─── DATA FOR PROCESSING ───

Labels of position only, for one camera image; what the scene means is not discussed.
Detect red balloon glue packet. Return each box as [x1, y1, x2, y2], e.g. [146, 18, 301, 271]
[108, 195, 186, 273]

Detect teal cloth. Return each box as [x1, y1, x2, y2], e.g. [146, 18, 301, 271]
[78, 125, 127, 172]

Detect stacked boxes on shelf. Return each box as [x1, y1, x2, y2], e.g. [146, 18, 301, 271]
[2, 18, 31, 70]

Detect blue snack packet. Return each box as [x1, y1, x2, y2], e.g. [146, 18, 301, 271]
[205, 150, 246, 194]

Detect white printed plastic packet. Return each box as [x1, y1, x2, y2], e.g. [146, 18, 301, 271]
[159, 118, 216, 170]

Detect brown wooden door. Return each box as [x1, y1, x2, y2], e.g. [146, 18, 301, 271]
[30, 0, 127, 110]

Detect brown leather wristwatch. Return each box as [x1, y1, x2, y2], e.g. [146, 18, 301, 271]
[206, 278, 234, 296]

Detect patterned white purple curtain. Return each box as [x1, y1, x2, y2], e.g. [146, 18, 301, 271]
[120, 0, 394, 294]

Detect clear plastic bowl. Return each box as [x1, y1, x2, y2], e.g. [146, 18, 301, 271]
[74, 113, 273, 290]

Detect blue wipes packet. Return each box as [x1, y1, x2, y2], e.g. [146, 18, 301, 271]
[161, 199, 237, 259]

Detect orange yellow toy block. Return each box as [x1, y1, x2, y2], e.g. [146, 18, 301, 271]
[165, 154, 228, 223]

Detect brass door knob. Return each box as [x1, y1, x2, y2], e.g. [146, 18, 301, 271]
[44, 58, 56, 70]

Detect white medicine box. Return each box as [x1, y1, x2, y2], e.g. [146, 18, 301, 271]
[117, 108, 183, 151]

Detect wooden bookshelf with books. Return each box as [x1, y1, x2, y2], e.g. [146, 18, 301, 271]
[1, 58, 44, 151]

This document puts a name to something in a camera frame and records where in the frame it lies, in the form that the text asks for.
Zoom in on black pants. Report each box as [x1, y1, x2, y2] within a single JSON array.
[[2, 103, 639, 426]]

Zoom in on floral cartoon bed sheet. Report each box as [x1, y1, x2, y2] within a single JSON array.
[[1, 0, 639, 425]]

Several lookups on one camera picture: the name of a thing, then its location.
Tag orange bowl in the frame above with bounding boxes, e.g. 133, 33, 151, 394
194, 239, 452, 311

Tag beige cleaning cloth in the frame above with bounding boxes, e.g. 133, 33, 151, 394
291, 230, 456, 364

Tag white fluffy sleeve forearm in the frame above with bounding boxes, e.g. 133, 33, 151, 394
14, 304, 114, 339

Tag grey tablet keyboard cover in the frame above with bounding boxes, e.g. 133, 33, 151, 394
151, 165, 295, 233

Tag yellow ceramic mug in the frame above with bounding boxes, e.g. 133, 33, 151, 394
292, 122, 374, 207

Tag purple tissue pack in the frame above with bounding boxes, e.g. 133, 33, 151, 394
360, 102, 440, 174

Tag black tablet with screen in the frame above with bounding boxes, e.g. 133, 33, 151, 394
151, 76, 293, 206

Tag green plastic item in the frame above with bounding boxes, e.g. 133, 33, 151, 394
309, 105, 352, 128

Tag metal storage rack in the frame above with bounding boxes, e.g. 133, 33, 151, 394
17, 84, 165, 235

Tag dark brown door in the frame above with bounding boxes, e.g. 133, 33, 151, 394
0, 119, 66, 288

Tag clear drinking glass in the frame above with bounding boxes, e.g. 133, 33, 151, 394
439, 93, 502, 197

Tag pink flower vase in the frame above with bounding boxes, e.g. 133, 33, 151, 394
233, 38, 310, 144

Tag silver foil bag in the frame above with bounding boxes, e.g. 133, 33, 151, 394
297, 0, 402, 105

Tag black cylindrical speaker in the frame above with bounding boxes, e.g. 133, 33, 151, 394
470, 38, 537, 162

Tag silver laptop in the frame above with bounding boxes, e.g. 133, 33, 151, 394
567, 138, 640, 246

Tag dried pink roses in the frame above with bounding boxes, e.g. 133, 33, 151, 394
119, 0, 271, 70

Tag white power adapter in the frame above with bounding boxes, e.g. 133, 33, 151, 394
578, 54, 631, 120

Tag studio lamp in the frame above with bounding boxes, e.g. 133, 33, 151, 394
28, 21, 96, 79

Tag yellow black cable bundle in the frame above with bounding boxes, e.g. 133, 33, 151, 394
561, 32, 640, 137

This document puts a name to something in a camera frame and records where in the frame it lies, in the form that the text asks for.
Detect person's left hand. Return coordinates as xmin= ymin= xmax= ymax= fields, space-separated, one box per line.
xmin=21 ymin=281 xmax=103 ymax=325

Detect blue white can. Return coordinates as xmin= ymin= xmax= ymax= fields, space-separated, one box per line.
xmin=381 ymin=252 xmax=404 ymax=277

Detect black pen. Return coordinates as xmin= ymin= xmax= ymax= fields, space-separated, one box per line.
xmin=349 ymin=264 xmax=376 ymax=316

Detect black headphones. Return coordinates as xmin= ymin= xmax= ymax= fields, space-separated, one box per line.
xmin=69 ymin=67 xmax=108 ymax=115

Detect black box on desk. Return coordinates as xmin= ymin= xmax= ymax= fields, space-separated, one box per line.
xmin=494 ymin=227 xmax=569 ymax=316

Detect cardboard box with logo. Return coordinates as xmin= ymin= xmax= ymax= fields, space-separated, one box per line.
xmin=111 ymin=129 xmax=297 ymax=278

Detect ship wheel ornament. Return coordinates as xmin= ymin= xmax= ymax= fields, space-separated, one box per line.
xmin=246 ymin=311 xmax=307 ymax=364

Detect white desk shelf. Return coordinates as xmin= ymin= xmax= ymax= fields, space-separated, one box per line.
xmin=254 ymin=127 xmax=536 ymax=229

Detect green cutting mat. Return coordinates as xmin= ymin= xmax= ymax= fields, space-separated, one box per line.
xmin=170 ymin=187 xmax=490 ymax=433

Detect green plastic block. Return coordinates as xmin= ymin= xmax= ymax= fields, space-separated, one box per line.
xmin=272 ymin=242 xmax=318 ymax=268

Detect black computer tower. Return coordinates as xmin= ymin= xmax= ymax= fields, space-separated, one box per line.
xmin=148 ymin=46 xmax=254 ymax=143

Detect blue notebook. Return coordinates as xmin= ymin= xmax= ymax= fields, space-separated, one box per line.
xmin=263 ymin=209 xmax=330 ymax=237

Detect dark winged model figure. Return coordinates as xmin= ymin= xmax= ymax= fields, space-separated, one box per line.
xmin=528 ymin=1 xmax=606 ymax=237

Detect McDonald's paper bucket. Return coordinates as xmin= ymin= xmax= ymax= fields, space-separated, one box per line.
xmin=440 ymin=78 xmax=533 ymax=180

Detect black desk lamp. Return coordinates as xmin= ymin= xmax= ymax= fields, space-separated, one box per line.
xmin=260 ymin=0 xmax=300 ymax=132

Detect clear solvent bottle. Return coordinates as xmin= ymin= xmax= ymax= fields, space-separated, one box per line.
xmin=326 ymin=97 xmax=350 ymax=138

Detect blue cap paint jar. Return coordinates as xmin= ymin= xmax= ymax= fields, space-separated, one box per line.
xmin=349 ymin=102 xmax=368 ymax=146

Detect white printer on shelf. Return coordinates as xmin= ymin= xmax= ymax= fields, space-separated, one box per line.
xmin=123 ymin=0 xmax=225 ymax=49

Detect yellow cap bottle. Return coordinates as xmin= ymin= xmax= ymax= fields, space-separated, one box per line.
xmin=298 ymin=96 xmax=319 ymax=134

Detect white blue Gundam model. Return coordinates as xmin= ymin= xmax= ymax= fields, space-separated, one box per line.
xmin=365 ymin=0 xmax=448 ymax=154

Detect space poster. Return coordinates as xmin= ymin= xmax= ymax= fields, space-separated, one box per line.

───

ABOUT THIS TASK =>
Type out the records above again, exactly the same.

RESULT =>
Labels of position only, for one camera image; what the scene means is not discussed.
Detect red balloon glue packet. Return each box as [x1, y1, x2, y2], e.g. [146, 18, 301, 271]
[108, 195, 186, 273]

Detect teal cloth. Return each box as [x1, y1, x2, y2], e.g. [146, 18, 301, 271]
[78, 125, 127, 172]

Detect stacked boxes on shelf. Return each box as [x1, y1, x2, y2], e.g. [146, 18, 301, 271]
[2, 18, 31, 70]

Detect blue snack packet. Return each box as [x1, y1, x2, y2], e.g. [146, 18, 301, 271]
[205, 150, 246, 194]

Detect white printed plastic packet. Return each box as [x1, y1, x2, y2], e.g. [146, 18, 301, 271]
[159, 118, 216, 170]

Detect brown wooden door. Return each box as [x1, y1, x2, y2], e.g. [146, 18, 301, 271]
[30, 0, 127, 110]

Detect brown leather wristwatch. Return each box as [x1, y1, x2, y2], e.g. [146, 18, 301, 271]
[206, 278, 234, 296]

Detect patterned white purple curtain. Return each box as [x1, y1, x2, y2], e.g. [146, 18, 301, 271]
[120, 0, 394, 294]

Detect clear plastic bowl. Return each box as [x1, y1, x2, y2], e.g. [146, 18, 301, 271]
[74, 113, 273, 290]

Detect blue wipes packet. Return each box as [x1, y1, x2, y2], e.g. [146, 18, 301, 271]
[161, 199, 237, 259]

Detect orange yellow toy block. Return each box as [x1, y1, x2, y2], e.g. [146, 18, 301, 271]
[165, 154, 228, 223]

Detect brass door knob. Return each box as [x1, y1, x2, y2], e.g. [146, 18, 301, 271]
[44, 58, 56, 70]

Detect white medicine box. Return each box as [x1, y1, x2, y2], e.g. [146, 18, 301, 271]
[117, 108, 183, 151]

Detect wooden bookshelf with books. Return each box as [x1, y1, x2, y2], e.g. [146, 18, 301, 271]
[1, 58, 44, 151]

This document puts a name to something in a camera frame and records where in the frame it lies, in the form that the text asks for.
Zoom in on black pants. Report each box as [x1, y1, x2, y2] within a single JSON array.
[[2, 103, 639, 426]]

Zoom in on floral cartoon bed sheet. Report each box as [x1, y1, x2, y2] within a single JSON array.
[[1, 0, 639, 425]]

Several lookups on one camera picture: the name of a thing, then its location.
Tag orange bowl in the frame above with bounding boxes, e.g. 133, 33, 151, 394
194, 239, 452, 311

Tag beige cleaning cloth in the frame above with bounding boxes, e.g. 133, 33, 151, 394
291, 230, 456, 364

Tag white fluffy sleeve forearm in the frame above with bounding boxes, e.g. 133, 33, 151, 394
14, 304, 114, 339

Tag grey tablet keyboard cover in the frame above with bounding boxes, e.g. 133, 33, 151, 394
151, 165, 295, 233

Tag yellow ceramic mug in the frame above with bounding boxes, e.g. 133, 33, 151, 394
292, 122, 374, 207

Tag purple tissue pack in the frame above with bounding boxes, e.g. 133, 33, 151, 394
360, 102, 440, 174

Tag black tablet with screen in the frame above with bounding boxes, e.g. 133, 33, 151, 394
151, 76, 293, 206

Tag green plastic item in the frame above with bounding boxes, e.g. 133, 33, 151, 394
309, 105, 352, 128

Tag metal storage rack in the frame above with bounding boxes, e.g. 133, 33, 151, 394
17, 84, 165, 235

Tag dark brown door in the frame above with bounding boxes, e.g. 133, 33, 151, 394
0, 119, 66, 288

Tag clear drinking glass in the frame above with bounding boxes, e.g. 133, 33, 151, 394
439, 93, 502, 197

Tag pink flower vase in the frame above with bounding boxes, e.g. 133, 33, 151, 394
233, 38, 310, 144

Tag silver foil bag in the frame above with bounding boxes, e.g. 133, 33, 151, 394
297, 0, 402, 105

Tag black cylindrical speaker in the frame above with bounding boxes, e.g. 133, 33, 151, 394
470, 38, 537, 162

Tag silver laptop in the frame above with bounding boxes, e.g. 133, 33, 151, 394
567, 138, 640, 246

Tag dried pink roses in the frame above with bounding boxes, e.g. 133, 33, 151, 394
119, 0, 271, 70

Tag white power adapter in the frame above with bounding boxes, e.g. 133, 33, 151, 394
578, 54, 631, 120

Tag studio lamp in the frame above with bounding boxes, e.g. 133, 33, 151, 394
28, 21, 96, 79

Tag yellow black cable bundle in the frame above with bounding boxes, e.g. 133, 33, 151, 394
561, 32, 640, 137

This document puts a name to something in a camera frame and records where in the frame it lies, in the form that the text asks for.
Detect person's left hand. Return coordinates as xmin= ymin= xmax= ymax= fields, space-separated, one box per line.
xmin=21 ymin=281 xmax=103 ymax=325

Detect blue white can. Return coordinates as xmin= ymin= xmax= ymax= fields, space-separated, one box per line.
xmin=381 ymin=252 xmax=404 ymax=277

Detect black pen. Return coordinates as xmin= ymin= xmax= ymax= fields, space-separated, one box per line.
xmin=349 ymin=264 xmax=376 ymax=316

Detect black headphones. Return coordinates as xmin= ymin= xmax= ymax= fields, space-separated, one box per line.
xmin=69 ymin=67 xmax=108 ymax=115

Detect black box on desk. Return coordinates as xmin= ymin= xmax= ymax= fields, space-separated, one box per line.
xmin=494 ymin=227 xmax=569 ymax=316

Detect cardboard box with logo. Return coordinates as xmin= ymin= xmax= ymax= fields, space-separated, one box per line.
xmin=111 ymin=129 xmax=297 ymax=278

Detect ship wheel ornament. Return coordinates as xmin= ymin= xmax= ymax= fields, space-separated, one box per line.
xmin=246 ymin=311 xmax=307 ymax=364

Detect white desk shelf. Return coordinates as xmin= ymin= xmax= ymax= fields, space-separated, one box per line.
xmin=254 ymin=127 xmax=536 ymax=229

Detect green cutting mat. Return coordinates as xmin= ymin= xmax= ymax= fields, space-separated, one box per line.
xmin=170 ymin=187 xmax=490 ymax=433

Detect green plastic block. Return coordinates as xmin= ymin= xmax= ymax= fields, space-separated, one box per line.
xmin=272 ymin=242 xmax=318 ymax=268

Detect black computer tower. Return coordinates as xmin= ymin= xmax= ymax= fields, space-separated, one box per line.
xmin=148 ymin=46 xmax=254 ymax=143

Detect blue notebook. Return coordinates as xmin= ymin= xmax= ymax= fields, space-separated, one box per line.
xmin=263 ymin=209 xmax=330 ymax=237

Detect dark winged model figure. Return coordinates as xmin= ymin= xmax= ymax= fields, space-separated, one box per line.
xmin=528 ymin=1 xmax=606 ymax=237

Detect McDonald's paper bucket. Return coordinates as xmin= ymin= xmax= ymax= fields, space-separated, one box per line.
xmin=440 ymin=78 xmax=533 ymax=180

Detect black desk lamp. Return coordinates as xmin= ymin= xmax= ymax= fields, space-separated, one box per line.
xmin=260 ymin=0 xmax=300 ymax=132

Detect clear solvent bottle. Return coordinates as xmin= ymin= xmax= ymax= fields, space-separated, one box per line.
xmin=326 ymin=97 xmax=350 ymax=138

Detect blue cap paint jar. Return coordinates as xmin= ymin= xmax= ymax= fields, space-separated, one box per line.
xmin=349 ymin=102 xmax=368 ymax=146

Detect white printer on shelf. Return coordinates as xmin= ymin= xmax= ymax= fields, space-separated, one box per line.
xmin=123 ymin=0 xmax=225 ymax=49

Detect yellow cap bottle. Return coordinates as xmin= ymin= xmax= ymax= fields, space-separated, one box per line.
xmin=298 ymin=96 xmax=319 ymax=134

Detect white blue Gundam model. Return coordinates as xmin= ymin= xmax= ymax= fields, space-separated, one box per line.
xmin=365 ymin=0 xmax=448 ymax=154

Detect space poster. Return coordinates as xmin= ymin= xmax= ymax= fields, space-separated, one box per line.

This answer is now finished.